# General Mandolin Topics > Jams, Workshops, Camps, Places To Meet Others >  Wintergrass 2015

## Denman John

With Wintergrass coming up in about a month's time from now, I was wondering who else is going? This will be our first time attending and we are really looking forward to it.  My kids are registered in the Youth Academy and I have signed up for Don Julin's intensive workshop on Thursday afternoon.  

I'm wondering if there will be a chance for Cafe members to meet up and do a little mando tasting?
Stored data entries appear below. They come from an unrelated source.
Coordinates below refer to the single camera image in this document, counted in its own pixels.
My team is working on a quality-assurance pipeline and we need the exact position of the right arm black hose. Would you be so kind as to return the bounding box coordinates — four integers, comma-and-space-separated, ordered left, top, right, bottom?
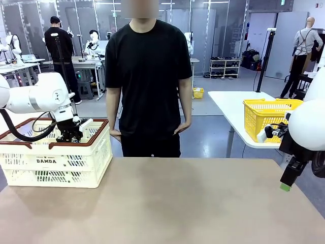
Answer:
311, 149, 325, 178

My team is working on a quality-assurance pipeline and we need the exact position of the person in black clothes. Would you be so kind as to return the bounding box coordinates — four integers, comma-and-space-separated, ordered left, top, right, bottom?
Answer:
105, 17, 193, 158

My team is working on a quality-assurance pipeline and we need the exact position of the yellow plastic basket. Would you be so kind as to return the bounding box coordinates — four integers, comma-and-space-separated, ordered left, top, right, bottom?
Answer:
243, 98, 305, 143

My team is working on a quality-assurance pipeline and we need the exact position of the person's left hand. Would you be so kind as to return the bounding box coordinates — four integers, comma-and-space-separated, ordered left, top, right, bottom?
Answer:
174, 122, 191, 136

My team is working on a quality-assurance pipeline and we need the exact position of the man in black cap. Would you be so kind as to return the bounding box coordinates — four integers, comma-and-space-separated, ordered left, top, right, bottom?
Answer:
44, 16, 83, 105

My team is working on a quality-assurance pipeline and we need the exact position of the black camera stand pole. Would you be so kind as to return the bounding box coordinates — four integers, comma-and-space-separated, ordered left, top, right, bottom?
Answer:
54, 37, 75, 102

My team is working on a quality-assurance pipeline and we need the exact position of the white shoe rack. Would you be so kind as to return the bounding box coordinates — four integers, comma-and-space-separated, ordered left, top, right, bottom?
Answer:
209, 57, 241, 79

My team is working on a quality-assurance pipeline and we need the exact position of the person's left forearm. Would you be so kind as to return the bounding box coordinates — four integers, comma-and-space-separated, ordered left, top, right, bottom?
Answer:
177, 86, 192, 126

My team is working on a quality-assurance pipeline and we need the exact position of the left arm black hose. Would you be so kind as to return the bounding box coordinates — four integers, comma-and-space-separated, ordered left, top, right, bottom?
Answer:
0, 108, 58, 143

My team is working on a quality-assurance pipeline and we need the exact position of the grey workbench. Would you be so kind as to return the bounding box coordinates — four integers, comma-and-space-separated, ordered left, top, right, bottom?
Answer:
43, 57, 106, 101

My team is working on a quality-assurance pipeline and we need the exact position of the black light stand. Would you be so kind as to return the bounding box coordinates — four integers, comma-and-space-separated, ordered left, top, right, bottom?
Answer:
256, 28, 277, 93

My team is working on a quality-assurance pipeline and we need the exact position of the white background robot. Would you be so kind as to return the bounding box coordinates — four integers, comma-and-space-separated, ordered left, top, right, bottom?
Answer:
85, 29, 105, 58
0, 32, 23, 64
184, 32, 195, 55

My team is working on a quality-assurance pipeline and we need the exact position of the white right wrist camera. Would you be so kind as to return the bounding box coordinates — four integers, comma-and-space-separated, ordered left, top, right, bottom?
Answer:
256, 123, 289, 143

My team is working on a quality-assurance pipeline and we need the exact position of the black chair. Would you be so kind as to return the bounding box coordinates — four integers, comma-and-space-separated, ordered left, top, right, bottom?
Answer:
294, 73, 320, 100

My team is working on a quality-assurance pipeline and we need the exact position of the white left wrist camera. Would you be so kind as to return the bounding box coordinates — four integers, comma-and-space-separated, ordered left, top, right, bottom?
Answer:
79, 118, 93, 132

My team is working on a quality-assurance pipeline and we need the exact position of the arm black hose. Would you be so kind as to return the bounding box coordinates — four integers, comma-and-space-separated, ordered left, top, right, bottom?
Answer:
311, 149, 325, 178
0, 108, 58, 143

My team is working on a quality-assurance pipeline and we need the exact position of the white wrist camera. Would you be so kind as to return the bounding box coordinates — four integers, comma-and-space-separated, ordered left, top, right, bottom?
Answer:
256, 123, 289, 143
79, 118, 93, 132

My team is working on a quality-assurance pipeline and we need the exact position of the cream shopping basket brown rim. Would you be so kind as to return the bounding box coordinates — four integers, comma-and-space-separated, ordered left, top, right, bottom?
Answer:
0, 117, 113, 189

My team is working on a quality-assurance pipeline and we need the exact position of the mannequin with grey apron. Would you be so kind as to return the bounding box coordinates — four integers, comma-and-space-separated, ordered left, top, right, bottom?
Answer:
280, 17, 324, 99

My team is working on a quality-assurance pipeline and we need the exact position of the white workbench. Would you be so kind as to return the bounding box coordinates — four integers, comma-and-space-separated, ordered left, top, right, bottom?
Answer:
0, 62, 42, 84

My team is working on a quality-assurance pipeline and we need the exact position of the grey step stool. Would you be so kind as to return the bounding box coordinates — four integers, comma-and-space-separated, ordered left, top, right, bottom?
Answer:
77, 81, 92, 99

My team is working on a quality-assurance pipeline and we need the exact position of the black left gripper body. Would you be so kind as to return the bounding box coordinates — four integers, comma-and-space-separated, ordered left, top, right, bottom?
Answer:
56, 119, 83, 139

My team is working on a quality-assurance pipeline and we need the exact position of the person's right forearm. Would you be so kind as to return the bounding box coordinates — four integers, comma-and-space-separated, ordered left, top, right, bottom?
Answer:
106, 94, 120, 132

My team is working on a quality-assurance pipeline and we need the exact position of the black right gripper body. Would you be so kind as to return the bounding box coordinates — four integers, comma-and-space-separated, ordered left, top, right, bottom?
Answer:
279, 128, 313, 165

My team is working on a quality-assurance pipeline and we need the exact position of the white side table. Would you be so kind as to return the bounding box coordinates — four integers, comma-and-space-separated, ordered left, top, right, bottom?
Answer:
207, 90, 293, 158

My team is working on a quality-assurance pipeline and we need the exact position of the pile of black bags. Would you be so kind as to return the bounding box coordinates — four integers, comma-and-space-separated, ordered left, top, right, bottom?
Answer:
241, 49, 262, 72
For people who have attended in years past, is there anything that is a "must" see or do?

John

----------


## bigskygirl

Hi John, I'm planning on attending, my first time as well.  I'm up for a meet up, there will be a few other Cafe members I know that will be there.

----------


## Eddie Sheehy

Just got my flight, hotel, and concert tickets...

----------


## Mandobart

I'll be there as usual.  My recommendation is to check out all the acts ahead of time on YouTube to see and hear which ones you want to see live.  There just isn't time to catch them all.  Also don't expect much from the 45 minute workshops.  If you want to take in a major headliner workshop or show (like Tim O'brien) get there early.  We did have a cafe get together there a few years back; it was fun!

----------


## Spruce

> Just got my flight, hotel, and concert tickets...


Uh oh...
Now we have to add Irish Whisky (errr, Whiskey) to the tasting...    :Smile:

----------

Austin Clark

----------


## craigw

Bruce, you bringin' any lumber?

----------


## Spruce

> Bruce, you bringin' any lumber?


Yessir...

----------


## Pete Braccio

I'll be there again. The whole family is coming up this time. I finally was able to get my youngest and her boyfriend to make the trip.

----------


## DPrager

I'll be there Thursday through Sunday

----------


## Austin Clark

Wouldn't miss it! I'll have a bunch of stringed thingys and likely a few jars.....  :Wink:

----------

Mandobart, 

Spruce

----------


## Spruce

> ...and likely a few jars.....


...oh, me too...
Calvados for sure...

----------


## Eddie Sheehy

Will we playing "Whiskey in the Jar"?  Or drink in' it?

----------


## Denman John

Great to see that so many Cafe members will be attending this year!  Maybe someone needs to bring one of these along http://www.fyldeguitars.com/touchstone_sm_mandolin.html to make sure we cover all the basis  :Wink: 

Is anyone else taking Don Julin's workshop on Thursday afternoon?  I would have also loved to attend Joe Walsh's workshop, but it looks like they are scheduled at the same time.  I'm sure by the end of the weekend I'll have had my fill of mandolin and whatever else you guys are bringing in those jars  :Whistling:

----------


## Mandobart

I've signed up for Don's workshop.  I have found the "intensives" to be well worth attending.

----------


## mrmando

> Will we playing "Whiskey in the Jar"?  Or drink in' it?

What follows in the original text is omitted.